* _Work to complete_
Line by line, copy the records below exactly and leave the pictures out.
━━━━━━━━━━━━━━━━━━━━━━━━━━━━━━
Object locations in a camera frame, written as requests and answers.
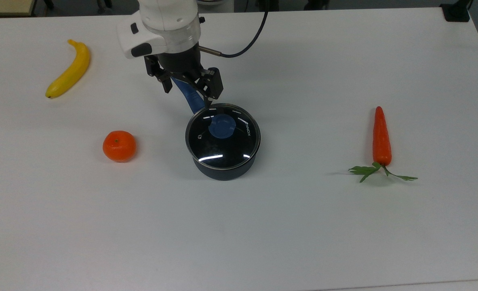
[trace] banana
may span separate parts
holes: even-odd
[[[56,98],[61,96],[84,75],[88,65],[90,64],[90,50],[82,42],[75,42],[71,39],[68,43],[76,48],[76,58],[72,64],[48,87],[45,96],[48,98]]]

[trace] pot lid
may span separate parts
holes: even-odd
[[[259,149],[257,122],[236,105],[217,103],[198,111],[189,121],[185,141],[196,161],[208,168],[240,167]]]

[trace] cooking pot
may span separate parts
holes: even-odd
[[[215,180],[232,180],[252,166],[261,143],[257,122],[236,105],[215,103],[192,116],[185,142],[196,167]]]

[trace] orange carrot
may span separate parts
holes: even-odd
[[[375,109],[372,155],[373,161],[378,162],[381,166],[388,166],[392,162],[392,146],[390,145],[388,127],[386,127],[386,119],[381,106]]]
[[[388,135],[388,127],[386,126],[386,118],[384,118],[383,109],[378,106],[375,109],[375,121],[373,123],[373,142],[372,142],[372,156],[373,156],[373,167],[361,167],[355,166],[353,168],[348,169],[350,173],[354,175],[363,175],[361,178],[361,183],[371,174],[379,171],[379,169],[383,168],[384,172],[387,176],[394,175],[390,173],[386,166],[388,166],[392,162],[392,146],[390,145],[390,137]],[[399,177],[405,181],[412,181],[416,180],[416,177],[409,177],[409,176],[400,176],[394,175],[395,177]]]

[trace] green leaf
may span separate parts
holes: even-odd
[[[386,173],[386,176],[389,177],[389,175],[391,175],[392,173],[390,173],[390,171],[388,171],[388,169],[386,169],[386,167],[383,167],[384,169],[384,172]]]
[[[364,181],[364,179],[366,179],[366,178],[367,178],[368,176],[370,176],[370,175],[371,175],[371,173],[364,175],[364,176],[361,178],[361,181],[359,181],[359,183],[362,183],[362,182]]]
[[[361,183],[368,176],[375,173],[376,171],[378,171],[381,168],[381,165],[378,164],[377,162],[374,162],[372,165],[373,165],[373,167],[355,166],[355,167],[350,168],[348,170],[350,171],[350,173],[353,173],[354,175],[363,175],[363,177],[361,178],[361,181],[359,181],[359,183]]]
[[[383,166],[383,169],[384,169],[386,175],[394,175],[395,177],[398,177],[398,178],[400,178],[402,180],[405,180],[405,181],[414,181],[414,180],[418,179],[417,177],[395,175],[394,173],[391,173],[390,171],[388,171],[388,169],[386,169],[386,166]]]
[[[379,170],[379,168],[355,166],[348,170],[350,171],[350,173],[353,173],[354,175],[366,175],[366,174],[374,173],[375,171]]]
[[[405,181],[413,181],[413,180],[417,180],[418,178],[417,177],[409,177],[409,176],[399,176],[399,175],[394,175],[395,177],[399,177],[401,178],[402,180],[405,180]]]

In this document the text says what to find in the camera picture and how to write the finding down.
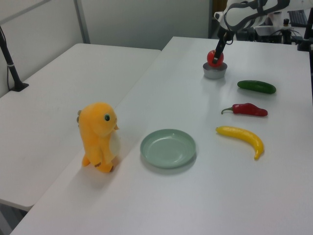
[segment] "yellow plush toy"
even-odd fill
[[[78,112],[77,122],[85,149],[82,165],[91,163],[102,172],[110,172],[120,150],[113,108],[102,102],[90,104]]]

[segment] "keyboard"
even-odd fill
[[[308,19],[304,13],[304,10],[289,11],[288,13],[292,27],[307,27]]]

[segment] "green cucumber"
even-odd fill
[[[274,94],[276,92],[276,87],[274,87],[273,85],[256,80],[240,81],[237,83],[237,85],[242,89],[251,90],[255,92],[262,92],[266,94]]]

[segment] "green plate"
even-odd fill
[[[187,133],[165,129],[149,134],[140,145],[141,155],[150,164],[174,168],[187,163],[196,153],[196,143]]]

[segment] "toy tomato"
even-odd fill
[[[208,53],[208,55],[207,55],[207,58],[206,58],[206,59],[207,59],[207,62],[208,62],[208,64],[209,64],[209,66],[211,66],[211,67],[218,67],[218,66],[221,66],[221,64],[222,64],[223,61],[224,61],[224,54],[221,53],[221,56],[220,56],[220,58],[217,60],[217,63],[216,63],[216,64],[213,63],[214,55],[215,55],[215,50],[210,51],[210,52]]]

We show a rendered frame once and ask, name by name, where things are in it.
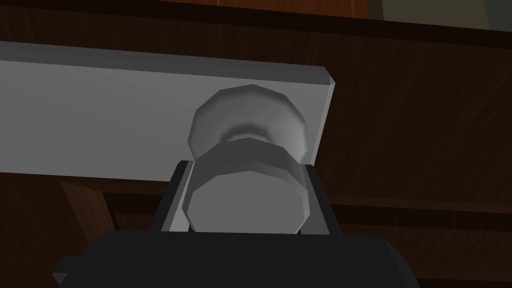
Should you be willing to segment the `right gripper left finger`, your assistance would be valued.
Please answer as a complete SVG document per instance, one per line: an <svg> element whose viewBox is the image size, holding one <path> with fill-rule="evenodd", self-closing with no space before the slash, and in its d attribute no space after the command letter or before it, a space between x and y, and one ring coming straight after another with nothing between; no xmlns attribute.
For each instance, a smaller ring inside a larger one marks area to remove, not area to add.
<svg viewBox="0 0 512 288"><path fill-rule="evenodd" d="M182 208L194 162L180 161L149 226L150 232L188 232L189 221Z"/></svg>

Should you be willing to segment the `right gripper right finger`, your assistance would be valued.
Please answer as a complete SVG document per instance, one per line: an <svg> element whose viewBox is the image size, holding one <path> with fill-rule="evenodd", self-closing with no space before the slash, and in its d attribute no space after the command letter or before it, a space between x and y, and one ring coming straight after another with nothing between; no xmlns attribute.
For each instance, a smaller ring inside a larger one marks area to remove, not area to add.
<svg viewBox="0 0 512 288"><path fill-rule="evenodd" d="M340 227L315 167L305 164L303 170L308 189L310 214L300 232L306 235L339 236Z"/></svg>

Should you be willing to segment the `grey round knob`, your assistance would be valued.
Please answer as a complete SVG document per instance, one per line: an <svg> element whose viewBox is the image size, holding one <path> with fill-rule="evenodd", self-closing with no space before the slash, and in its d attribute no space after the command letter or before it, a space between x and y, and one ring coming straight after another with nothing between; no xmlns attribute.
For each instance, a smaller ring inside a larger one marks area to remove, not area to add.
<svg viewBox="0 0 512 288"><path fill-rule="evenodd" d="M195 232L296 234L310 214L300 164L304 117L255 84L217 91L195 112L183 211Z"/></svg>

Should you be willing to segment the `grey drawer front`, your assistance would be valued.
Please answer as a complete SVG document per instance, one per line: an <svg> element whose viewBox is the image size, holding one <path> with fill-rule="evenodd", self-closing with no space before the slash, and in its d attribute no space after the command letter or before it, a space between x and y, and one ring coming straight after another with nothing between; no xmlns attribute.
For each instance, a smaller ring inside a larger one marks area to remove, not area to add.
<svg viewBox="0 0 512 288"><path fill-rule="evenodd" d="M306 120L313 164L335 81L321 66L0 41L0 173L168 181L195 111L254 84Z"/></svg>

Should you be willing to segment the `dark brown wooden cabinet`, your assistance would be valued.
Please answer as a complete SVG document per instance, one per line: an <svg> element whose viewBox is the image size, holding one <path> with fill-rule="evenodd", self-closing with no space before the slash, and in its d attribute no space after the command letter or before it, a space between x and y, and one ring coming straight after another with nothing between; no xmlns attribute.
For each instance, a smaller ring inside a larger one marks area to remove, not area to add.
━━━━━━━━━━━━━━━━━━━━━━━━━━━━━━
* _Exercise output_
Object locations in a camera frame, written as requests and answers.
[trace] banana
may span separate parts
holes: even-odd
[[[56,98],[61,96],[84,75],[88,65],[90,64],[90,50],[82,42],[75,42],[71,39],[68,43],[76,48],[76,58],[72,64],[48,87],[45,96],[48,98]]]

[trace] pot lid
may span separate parts
holes: even-odd
[[[259,149],[257,122],[236,105],[217,103],[198,111],[189,121],[185,141],[196,161],[208,168],[240,167]]]

[trace] cooking pot
may span separate parts
holes: even-odd
[[[215,180],[232,180],[252,166],[261,143],[257,122],[236,105],[215,103],[192,116],[185,142],[196,167]]]

[trace] orange carrot
may span separate parts
holes: even-odd
[[[375,109],[372,155],[373,161],[378,162],[381,166],[388,166],[392,162],[392,146],[390,145],[388,127],[386,127],[386,119],[381,106]]]
[[[388,135],[388,127],[386,126],[386,118],[384,118],[383,109],[378,106],[375,109],[375,121],[373,123],[373,142],[372,142],[372,156],[373,156],[373,167],[361,167],[355,166],[353,168],[348,169],[350,173],[354,175],[363,175],[361,178],[361,183],[371,174],[379,171],[379,169],[383,168],[384,172],[387,176],[394,175],[390,173],[386,166],[388,166],[392,162],[392,146],[390,145],[390,137]],[[399,177],[405,181],[412,181],[416,180],[416,177],[409,177],[409,176],[400,176],[394,175],[395,177]]]

[trace] green leaf
may span separate parts
holes: even-odd
[[[386,173],[386,176],[389,177],[389,175],[391,175],[392,173],[390,173],[390,171],[388,171],[388,169],[386,169],[386,167],[383,167],[384,169],[384,172]]]
[[[364,181],[364,179],[366,179],[366,178],[367,178],[368,176],[370,176],[370,175],[371,175],[371,173],[364,175],[364,176],[361,178],[361,181],[359,181],[359,183],[362,183],[362,182]]]
[[[361,183],[368,176],[375,173],[376,171],[378,171],[381,168],[381,165],[378,164],[377,162],[374,162],[372,165],[373,165],[373,167],[355,166],[355,167],[350,168],[348,170],[350,171],[350,173],[353,173],[354,175],[363,175],[363,177],[361,178],[361,181],[359,181],[359,183]]]
[[[383,166],[383,169],[384,169],[386,175],[394,175],[395,177],[398,177],[398,178],[400,178],[402,180],[405,180],[405,181],[414,181],[414,180],[418,179],[417,177],[395,175],[394,173],[391,173],[390,171],[388,171],[388,169],[386,169],[386,166]]]
[[[379,170],[379,168],[355,166],[348,170],[350,171],[350,173],[353,173],[354,175],[366,175],[366,174],[374,173],[375,171]]]
[[[405,181],[413,181],[413,180],[417,180],[418,178],[417,177],[409,177],[409,176],[399,176],[399,175],[394,175],[395,177],[399,177],[401,178],[402,180],[405,180]]]

In this document the text says what to find in the camera picture and how to write the finding down.
[segment] "yellow plush toy"
even-odd fill
[[[78,112],[77,122],[85,149],[82,165],[91,163],[102,172],[110,172],[120,150],[113,108],[102,102],[90,104]]]

[segment] "keyboard"
even-odd fill
[[[308,19],[304,13],[304,10],[289,11],[288,13],[292,27],[307,27]]]

[segment] "green cucumber"
even-odd fill
[[[274,94],[276,92],[276,87],[274,87],[273,85],[256,80],[240,81],[237,83],[237,85],[242,89],[251,90],[255,92],[262,92],[266,94]]]

[segment] "green plate"
even-odd fill
[[[187,133],[165,129],[149,134],[140,145],[141,155],[150,164],[174,168],[187,163],[196,153],[196,143]]]

[segment] "toy tomato"
even-odd fill
[[[208,53],[208,55],[207,55],[207,58],[206,58],[206,59],[207,59],[207,62],[208,62],[208,64],[209,64],[209,66],[211,66],[211,67],[218,67],[218,66],[221,66],[221,64],[222,64],[223,61],[224,61],[224,54],[221,53],[221,56],[220,56],[220,58],[217,60],[217,63],[216,63],[216,64],[213,63],[214,55],[215,55],[215,50],[210,51],[210,52]]]

We show a rendered frame once and ask, name by name, where things are in it.
Should you be willing to segment the `right gripper left finger`, your assistance would be valued.
Please answer as a complete SVG document per instance, one per line: an <svg> element whose viewBox is the image size, holding one <path> with fill-rule="evenodd", self-closing with no space before the slash, and in its d attribute no space after the command letter or before it, a space between x and y, and one ring coming straight after another with nothing between; no xmlns attribute.
For each instance, a smaller ring inside a larger one marks area to remove, not area to add.
<svg viewBox="0 0 512 288"><path fill-rule="evenodd" d="M182 208L194 162L180 161L149 226L150 232L188 232L189 221Z"/></svg>

Should you be willing to segment the `right gripper right finger`, your assistance would be valued.
Please answer as a complete SVG document per instance, one per line: an <svg> element whose viewBox is the image size, holding one <path> with fill-rule="evenodd", self-closing with no space before the slash, and in its d attribute no space after the command letter or before it, a space between x and y, and one ring coming straight after another with nothing between; no xmlns attribute.
For each instance, a smaller ring inside a larger one marks area to remove, not area to add.
<svg viewBox="0 0 512 288"><path fill-rule="evenodd" d="M340 227L315 167L305 164L303 170L308 189L310 214L300 232L306 235L339 236Z"/></svg>

Should you be willing to segment the `grey round knob`, your assistance would be valued.
Please answer as a complete SVG document per instance, one per line: an <svg> element whose viewBox is the image size, holding one <path> with fill-rule="evenodd", self-closing with no space before the slash, and in its d attribute no space after the command letter or before it, a space between x and y, and one ring coming straight after another with nothing between; no xmlns attribute.
For each instance, a smaller ring inside a larger one marks area to remove, not area to add.
<svg viewBox="0 0 512 288"><path fill-rule="evenodd" d="M195 232L296 234L310 214L300 164L304 117L255 84L217 91L195 112L183 211Z"/></svg>

Should you be willing to segment the `grey drawer front`, your assistance would be valued.
Please answer as a complete SVG document per instance, one per line: an <svg> element whose viewBox is the image size, holding one <path> with fill-rule="evenodd", self-closing with no space before the slash, and in its d attribute no space after the command letter or before it, a space between x and y, and one ring coming straight after another with nothing between; no xmlns attribute.
For each instance, a smaller ring inside a larger one marks area to remove, not area to add.
<svg viewBox="0 0 512 288"><path fill-rule="evenodd" d="M306 120L313 164L335 81L321 66L0 41L0 173L168 181L195 111L254 84Z"/></svg>

Should you be willing to segment the `dark brown wooden cabinet`, your assistance would be valued.
Please answer as a complete SVG document per instance, one per line: an <svg> element whose viewBox is the image size, holding one <path> with fill-rule="evenodd", self-closing with no space before the slash, and in its d attribute no space after the command letter or before it, a space between x and y, and one ring coming straight after another with nothing between; no xmlns attribute.
For each instance, a smaller ring inside a larger one marks area to remove, not area to add.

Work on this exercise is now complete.